The Air-Conditioned Dream in a Warming World

by Stan Cox





The share of electric utilities' output that goes to power air-conditioning has escalated relentlessly over the past decade and a half. The resulting greenhouse emissions are expected to make the outdoor climate harsher in coming decades. More hot weather will stimulate even greater demand for air-conditioning, resulting in the combustion of even more fossil fuels and further rounds of warming.

Partly as a result, the US Global Change Research Program and the Environmental Protection Agency expect the death rate from summer heat waves to rise steeply between now and 2050. [1] Accordingly, air-conditioning is being viewed less and less as an amenity and more as a life-support system. But even though air-conditioning has helped reduce death rates during heat waves over the past half-century, it has not eliminated them. Heat remains the nation's leading cause of weather-related mortality. Meanwhile, in many ways, air-conditioning has been playing a leading role in the distortion of American society for decades.

Chilled communities

Many who die from heat stress don't have air-conditioning or cannot afford to run it, but that's only part of the story. Just as important are the generally harsh conditions under which heat-wave victims often live. They typically suffer and die in economically forgotten, concrete-rich, vegetation-free stretches of large, mostly northern cities. The nature of the surrounding community can be a matter of life and death in a heat wave. A study by the Midwestern Climate Center found that "features of neighborhoods on a relatively small geographic scale (e.g., amount of pedestrian traffic, small shops, public meeting places) affect survival rates [positively]." The researchers also suggested that in such areas, fear of crime makes already vulnerable people, especially older people, reluctant to leave doors and windows open or to go outdoors in the cooler evening hours. [2]

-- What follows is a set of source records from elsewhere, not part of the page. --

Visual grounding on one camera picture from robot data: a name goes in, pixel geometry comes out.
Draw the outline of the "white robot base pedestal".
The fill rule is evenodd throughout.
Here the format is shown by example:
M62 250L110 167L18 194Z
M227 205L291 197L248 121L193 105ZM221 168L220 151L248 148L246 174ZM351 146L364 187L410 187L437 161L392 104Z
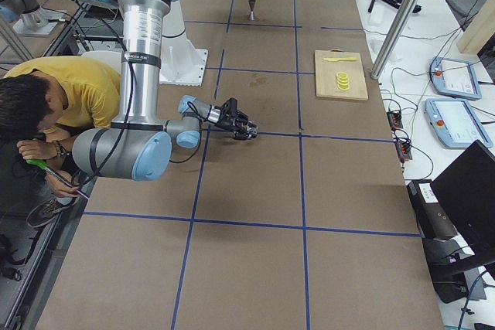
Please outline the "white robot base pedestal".
M180 1L172 2L163 18L160 58L160 84L192 87L202 84L208 50L197 49L189 40Z

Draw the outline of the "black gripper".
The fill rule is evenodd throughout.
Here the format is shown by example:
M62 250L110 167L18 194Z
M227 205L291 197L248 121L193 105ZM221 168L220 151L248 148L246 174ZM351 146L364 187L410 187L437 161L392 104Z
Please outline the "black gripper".
M258 126L249 117L238 109L220 109L220 116L216 127L232 132L232 138L238 141L246 141L245 129L257 129Z

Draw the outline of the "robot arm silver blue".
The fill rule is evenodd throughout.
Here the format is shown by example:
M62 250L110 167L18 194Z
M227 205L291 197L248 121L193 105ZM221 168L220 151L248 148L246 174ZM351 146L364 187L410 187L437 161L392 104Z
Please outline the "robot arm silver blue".
M198 84L207 51L185 34L179 0L76 0L118 9L123 18L120 108L109 128L80 134L72 155L77 166L101 177L152 181L166 170L172 148L195 148L201 126L209 122L236 140L257 135L257 125L229 99L214 106L192 96L179 102L179 120L158 118L162 83Z

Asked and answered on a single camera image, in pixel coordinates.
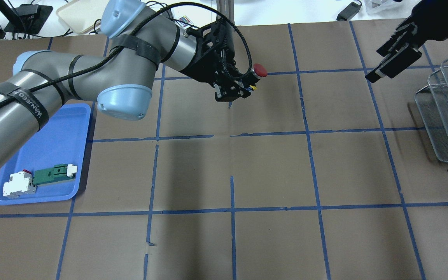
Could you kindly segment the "red emergency stop button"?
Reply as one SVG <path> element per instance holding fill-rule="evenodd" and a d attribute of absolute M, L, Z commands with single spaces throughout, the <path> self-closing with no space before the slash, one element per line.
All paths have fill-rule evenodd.
<path fill-rule="evenodd" d="M 248 75 L 248 81 L 247 83 L 250 85 L 250 87 L 256 87 L 257 83 L 264 77 L 267 77 L 268 71 L 265 69 L 264 66 L 262 66 L 259 63 L 255 63 L 252 66 L 252 69 L 250 71 L 250 74 Z"/>

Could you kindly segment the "clear plastic bag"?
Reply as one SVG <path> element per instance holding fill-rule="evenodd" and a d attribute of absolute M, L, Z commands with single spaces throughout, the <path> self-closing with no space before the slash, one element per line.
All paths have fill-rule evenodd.
<path fill-rule="evenodd" d="M 419 0 L 363 0 L 371 16 L 409 15 Z"/>

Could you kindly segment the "black power adapter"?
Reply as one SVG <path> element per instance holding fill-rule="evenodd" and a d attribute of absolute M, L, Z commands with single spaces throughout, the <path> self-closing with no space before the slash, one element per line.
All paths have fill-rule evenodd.
<path fill-rule="evenodd" d="M 359 13 L 362 6 L 363 4 L 361 0 L 352 0 L 337 14 L 336 21 L 350 21 L 356 14 Z"/>

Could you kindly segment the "blue plastic tray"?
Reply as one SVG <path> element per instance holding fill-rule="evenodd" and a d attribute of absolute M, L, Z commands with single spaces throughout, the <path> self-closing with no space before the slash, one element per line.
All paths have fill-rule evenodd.
<path fill-rule="evenodd" d="M 88 138 L 91 107 L 87 103 L 64 105 L 44 128 L 36 133 L 0 169 L 0 205 L 18 205 L 64 201 L 73 198 L 79 189 L 82 164 Z M 13 173 L 73 164 L 78 167 L 76 177 L 47 186 L 39 186 L 34 194 L 6 198 L 3 185 Z"/>

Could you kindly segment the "green terminal block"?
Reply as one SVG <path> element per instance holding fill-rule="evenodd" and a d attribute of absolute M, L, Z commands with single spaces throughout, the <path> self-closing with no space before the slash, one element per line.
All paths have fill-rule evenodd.
<path fill-rule="evenodd" d="M 36 170 L 33 174 L 35 186 L 49 186 L 75 179 L 78 166 L 73 164 L 57 164 L 50 168 Z"/>

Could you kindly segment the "white circuit breaker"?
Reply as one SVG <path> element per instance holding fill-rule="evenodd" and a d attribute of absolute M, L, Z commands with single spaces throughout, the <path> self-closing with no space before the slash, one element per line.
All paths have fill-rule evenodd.
<path fill-rule="evenodd" d="M 14 199 L 24 194 L 35 194 L 36 189 L 32 173 L 23 170 L 9 176 L 9 180 L 3 184 L 2 195 L 5 198 Z"/>

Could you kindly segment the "aluminium frame post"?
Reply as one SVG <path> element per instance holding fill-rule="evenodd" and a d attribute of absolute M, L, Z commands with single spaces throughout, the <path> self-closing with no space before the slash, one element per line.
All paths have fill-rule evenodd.
<path fill-rule="evenodd" d="M 216 0 L 216 10 L 235 24 L 234 0 Z"/>

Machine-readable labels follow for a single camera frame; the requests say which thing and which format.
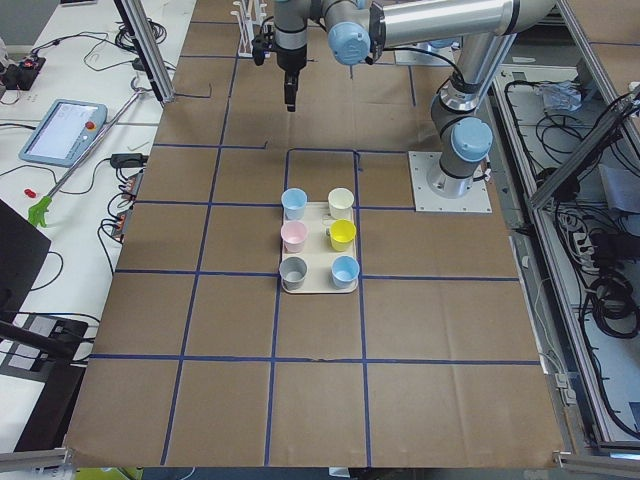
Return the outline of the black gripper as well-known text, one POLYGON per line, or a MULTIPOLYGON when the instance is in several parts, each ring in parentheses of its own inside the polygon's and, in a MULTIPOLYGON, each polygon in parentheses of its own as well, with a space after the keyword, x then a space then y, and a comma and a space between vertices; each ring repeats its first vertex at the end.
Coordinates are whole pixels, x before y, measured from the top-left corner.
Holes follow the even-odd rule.
POLYGON ((296 111, 298 78, 306 67, 306 47, 285 49, 276 47, 277 64, 284 71, 284 101, 288 112, 296 111))

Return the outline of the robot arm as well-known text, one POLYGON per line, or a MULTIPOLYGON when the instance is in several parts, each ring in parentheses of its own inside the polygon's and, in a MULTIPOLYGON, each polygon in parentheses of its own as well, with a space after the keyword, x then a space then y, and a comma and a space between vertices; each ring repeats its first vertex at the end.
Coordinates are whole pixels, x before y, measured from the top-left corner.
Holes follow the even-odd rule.
POLYGON ((433 40, 462 38, 453 71, 435 94, 431 118, 442 141, 438 163, 426 175, 430 189, 447 199, 463 197, 493 142, 490 127, 477 119, 499 64, 515 36, 543 19, 551 1, 412 1, 380 5, 363 1, 278 1, 273 25, 253 41, 253 59, 276 55, 284 72, 288 111, 296 108, 300 71, 307 63, 307 26, 324 25, 337 62, 375 63, 383 52, 433 40))

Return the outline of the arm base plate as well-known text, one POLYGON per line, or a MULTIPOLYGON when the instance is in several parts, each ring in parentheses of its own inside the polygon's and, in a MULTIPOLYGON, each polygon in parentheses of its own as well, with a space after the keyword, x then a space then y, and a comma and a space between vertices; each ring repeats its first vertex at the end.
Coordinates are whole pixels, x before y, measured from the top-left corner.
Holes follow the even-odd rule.
POLYGON ((492 213, 487 182, 480 167, 468 179, 447 176, 440 152, 409 151, 409 171, 415 210, 418 213, 492 213))

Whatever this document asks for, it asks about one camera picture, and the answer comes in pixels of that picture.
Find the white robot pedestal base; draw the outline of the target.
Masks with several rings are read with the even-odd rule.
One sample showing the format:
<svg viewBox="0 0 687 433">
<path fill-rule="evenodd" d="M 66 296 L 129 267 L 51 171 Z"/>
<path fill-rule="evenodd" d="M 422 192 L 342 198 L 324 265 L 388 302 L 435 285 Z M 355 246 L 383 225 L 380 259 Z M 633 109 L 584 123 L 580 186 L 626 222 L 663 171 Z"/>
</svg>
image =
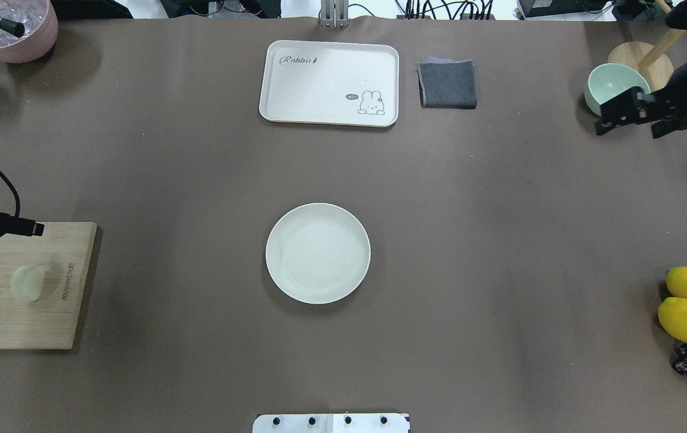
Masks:
<svg viewBox="0 0 687 433">
<path fill-rule="evenodd" d="M 262 414 L 253 422 L 252 432 L 410 432 L 408 414 L 318 413 Z"/>
</svg>

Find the white steamed bun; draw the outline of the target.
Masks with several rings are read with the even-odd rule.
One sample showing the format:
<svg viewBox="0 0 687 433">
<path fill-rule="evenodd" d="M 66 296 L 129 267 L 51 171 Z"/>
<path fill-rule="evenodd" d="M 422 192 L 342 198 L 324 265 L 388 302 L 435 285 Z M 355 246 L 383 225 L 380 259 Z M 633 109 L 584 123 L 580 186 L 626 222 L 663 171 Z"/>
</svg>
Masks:
<svg viewBox="0 0 687 433">
<path fill-rule="evenodd" d="M 43 293 L 46 268 L 41 265 L 21 266 L 11 278 L 10 290 L 14 299 L 21 302 L 38 301 Z"/>
</svg>

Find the yellow lemon front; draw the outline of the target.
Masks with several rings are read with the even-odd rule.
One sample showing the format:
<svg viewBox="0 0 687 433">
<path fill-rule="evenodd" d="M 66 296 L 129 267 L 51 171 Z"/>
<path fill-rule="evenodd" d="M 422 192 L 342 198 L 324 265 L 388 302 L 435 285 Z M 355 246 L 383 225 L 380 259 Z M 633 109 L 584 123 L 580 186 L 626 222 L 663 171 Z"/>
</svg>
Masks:
<svg viewBox="0 0 687 433">
<path fill-rule="evenodd" d="M 658 307 L 658 320 L 662 328 L 676 340 L 687 343 L 687 299 L 671 296 Z"/>
</svg>

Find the pink bowl with ice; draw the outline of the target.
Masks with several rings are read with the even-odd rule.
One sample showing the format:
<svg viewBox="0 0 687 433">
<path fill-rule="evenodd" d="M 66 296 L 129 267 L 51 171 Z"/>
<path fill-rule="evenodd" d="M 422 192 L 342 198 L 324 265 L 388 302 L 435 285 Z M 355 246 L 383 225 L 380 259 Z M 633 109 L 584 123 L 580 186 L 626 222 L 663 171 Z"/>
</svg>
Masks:
<svg viewBox="0 0 687 433">
<path fill-rule="evenodd" d="M 55 46 L 58 19 L 50 1 L 0 1 L 0 61 L 22 64 Z"/>
</svg>

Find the wooden mug tree stand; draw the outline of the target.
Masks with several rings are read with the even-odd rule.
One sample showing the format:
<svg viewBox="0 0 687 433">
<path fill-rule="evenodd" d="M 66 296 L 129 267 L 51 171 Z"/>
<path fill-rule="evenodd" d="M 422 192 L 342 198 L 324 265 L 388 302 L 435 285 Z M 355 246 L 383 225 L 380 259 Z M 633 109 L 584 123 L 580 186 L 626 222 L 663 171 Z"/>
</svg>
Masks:
<svg viewBox="0 0 687 433">
<path fill-rule="evenodd" d="M 681 91 L 687 94 L 687 62 L 674 69 L 670 61 L 665 70 L 656 66 L 667 55 L 668 50 L 687 34 L 687 1 L 668 6 L 658 1 L 657 5 L 665 12 L 663 21 L 667 32 L 653 46 L 643 42 L 624 42 L 612 50 L 609 60 L 617 61 L 635 69 L 643 75 L 653 91 Z"/>
</svg>

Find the white round plate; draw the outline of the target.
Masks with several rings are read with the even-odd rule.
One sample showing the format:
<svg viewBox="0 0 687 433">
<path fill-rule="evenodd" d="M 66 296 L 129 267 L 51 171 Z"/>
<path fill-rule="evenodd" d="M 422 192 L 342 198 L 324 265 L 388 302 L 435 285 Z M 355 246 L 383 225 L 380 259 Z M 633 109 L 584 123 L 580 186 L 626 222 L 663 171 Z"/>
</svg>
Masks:
<svg viewBox="0 0 687 433">
<path fill-rule="evenodd" d="M 264 247 L 269 276 L 289 298 L 322 305 L 360 286 L 371 263 L 370 236 L 354 214 L 329 203 L 308 203 L 275 223 Z"/>
</svg>

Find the mint green bowl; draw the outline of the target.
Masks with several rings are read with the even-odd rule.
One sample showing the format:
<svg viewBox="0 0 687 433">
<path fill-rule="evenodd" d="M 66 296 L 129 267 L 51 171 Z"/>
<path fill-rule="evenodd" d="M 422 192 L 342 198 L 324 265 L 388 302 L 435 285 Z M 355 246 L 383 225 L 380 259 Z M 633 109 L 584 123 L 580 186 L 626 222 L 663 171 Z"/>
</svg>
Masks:
<svg viewBox="0 0 687 433">
<path fill-rule="evenodd" d="M 645 93 L 651 92 L 647 80 L 635 69 L 620 63 L 605 63 L 588 75 L 583 98 L 590 111 L 601 116 L 601 104 L 634 86 L 639 86 Z"/>
</svg>

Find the bamboo cutting board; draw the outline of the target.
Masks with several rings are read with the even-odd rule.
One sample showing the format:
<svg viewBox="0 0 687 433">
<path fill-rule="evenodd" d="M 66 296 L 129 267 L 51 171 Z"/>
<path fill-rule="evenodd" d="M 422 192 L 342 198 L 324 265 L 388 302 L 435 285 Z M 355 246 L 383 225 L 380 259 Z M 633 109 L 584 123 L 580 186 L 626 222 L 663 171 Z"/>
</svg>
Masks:
<svg viewBox="0 0 687 433">
<path fill-rule="evenodd" d="M 0 350 L 69 350 L 97 224 L 46 222 L 43 236 L 0 239 Z"/>
</svg>

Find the grey folded cloth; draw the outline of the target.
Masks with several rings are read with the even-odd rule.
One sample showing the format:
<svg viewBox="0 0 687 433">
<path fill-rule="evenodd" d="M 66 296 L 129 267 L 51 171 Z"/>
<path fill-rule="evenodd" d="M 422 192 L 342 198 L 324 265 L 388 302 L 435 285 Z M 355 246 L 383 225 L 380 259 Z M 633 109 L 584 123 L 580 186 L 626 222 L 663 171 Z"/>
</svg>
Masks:
<svg viewBox="0 0 687 433">
<path fill-rule="evenodd" d="M 423 107 L 475 109 L 478 97 L 472 60 L 426 58 L 417 64 Z"/>
</svg>

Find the aluminium frame post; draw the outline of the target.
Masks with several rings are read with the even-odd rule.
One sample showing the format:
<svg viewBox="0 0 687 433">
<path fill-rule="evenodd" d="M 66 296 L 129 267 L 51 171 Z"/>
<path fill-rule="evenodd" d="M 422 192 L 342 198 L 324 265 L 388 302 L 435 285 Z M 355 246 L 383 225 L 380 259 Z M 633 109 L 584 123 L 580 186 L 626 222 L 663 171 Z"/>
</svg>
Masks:
<svg viewBox="0 0 687 433">
<path fill-rule="evenodd" d="M 348 0 L 321 0 L 319 25 L 322 28 L 346 28 L 349 21 Z"/>
</svg>

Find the cream rabbit tray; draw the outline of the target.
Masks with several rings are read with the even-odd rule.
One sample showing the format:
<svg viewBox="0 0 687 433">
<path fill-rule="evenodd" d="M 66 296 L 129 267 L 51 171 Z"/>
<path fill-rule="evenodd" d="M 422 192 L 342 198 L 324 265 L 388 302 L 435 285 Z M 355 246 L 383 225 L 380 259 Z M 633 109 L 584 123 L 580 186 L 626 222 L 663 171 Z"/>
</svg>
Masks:
<svg viewBox="0 0 687 433">
<path fill-rule="evenodd" d="M 276 123 L 390 127 L 398 119 L 392 46 L 277 40 L 267 49 L 258 110 Z"/>
</svg>

Christian Warren, an associate professor at Brooklyn College specializing in the history of US public health and medicine, told me he is troubled by our reliance on climate control as a remedy for ills that run much deeper: "Now you see air-conditioning pitched in the medical literature as an environmental justice issue, because it can save lives during heat waves. But they aren't asking what really kills people. What about isolation, economic stress, crime, and paranoia about crime? You can easily imagine a couple staying shut away in their air-conditioned apartment during a hot spell, uninterested in checking on their elderly next-door neighbor, who could be dying of heat stroke."


...air-conditioning has been playing a leading role in the distortion of American society for decades.

The quest for control of the summer climate took off a half century ago in the warm, muggy South. By the 1980s, air conditioning had thoroughly transformed the region's culture, leading Southern historian Raymond Arsenault to opine that "General Electric has proved a more devastating invader than General Sherman." [3]

One of the most striking changes, noted Arsenault, was a sharp decline in "human interaction with the natural environment." For evidence, he wrote, "one has only to walk down almost any Southern street on a hot summer afternoon, listen to the whir of compressors, and look in vain for open windows or human faces." In the quarter-century that followed, air conditioning spread most quickly through regions far from the Sunbelt. In New England, for example, only 41 % of homes had air conditioning in 1993, whereas more than two-thirds have it today.

An ill wind

Today, in much of the country, it's hard to imagine life before air-conditioning. The idea that our society should become less dependent on climate control can seem radical, even absurd. But the post-air-conditioned world need not be one of malaise, poor health, social turmoil, and economic collapse; besides, hazards like those have become a bit too familiar already. In fact, several lines of research indicate that turning down or even turning off the flow of chilled air could improve our quality of life.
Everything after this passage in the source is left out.